In conclusion, we found that the methanolic and aqueous extracts of Joo needles and berries are very rich in phenolic metabolites. Interestingly, these extracts exhibited strong antioxidant capacity. Even though, needles have greater amounts of phenolic compounds than the berries, the FRAP assay showed different results and was significantly higher in the berries compared to the needles. This result shows an absence of correlation between this antioxidant test (FRAP) and phenolic and flavonoid contents, and indicates that phenols are not the unique elements responsible for the antioxidant activity.

In order to understand the characteristic of the cytotoxicity effect of the methanolic extract of Joo needles and berries on cancer cells, two human breast cancer cell lines were selected to be investigated throughout this study. Analysis of cytotoxic activity, showed potent cytotoxic effects in a dose dependent manner against both breast tumor cells lines (MCF-7 and MDA-MB-468). However, the Joo extracts appears to be not cytotoxic towards normal cells (PBMCs).
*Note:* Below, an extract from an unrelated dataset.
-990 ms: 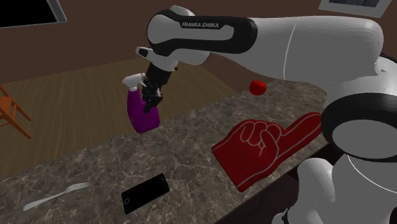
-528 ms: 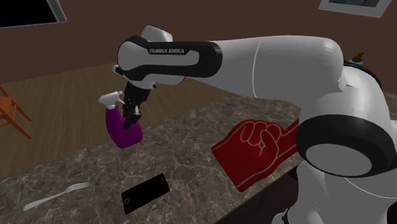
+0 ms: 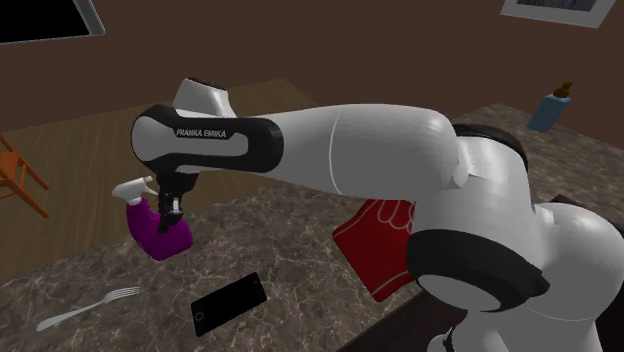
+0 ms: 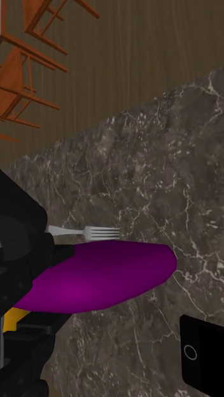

The investigation of the effect of the methanolic extract of Joo needles and berries on the antioxidant system of the two cell lines MDA-MB-468 and MCF-7 showed that ROS generation may be a potential way used to kill both cell lines. We also suggested that the decrease of the enzyme activities of GR and TrxR after treatment with joo extracts may be related the observed cytotoxic effect. According to all the above results, it can be concluded that Joo berries and needles extracts could offer a beneficial and natural source of bioactive compounds that can be either used in on the preventive side as used in the clinic without toxicity.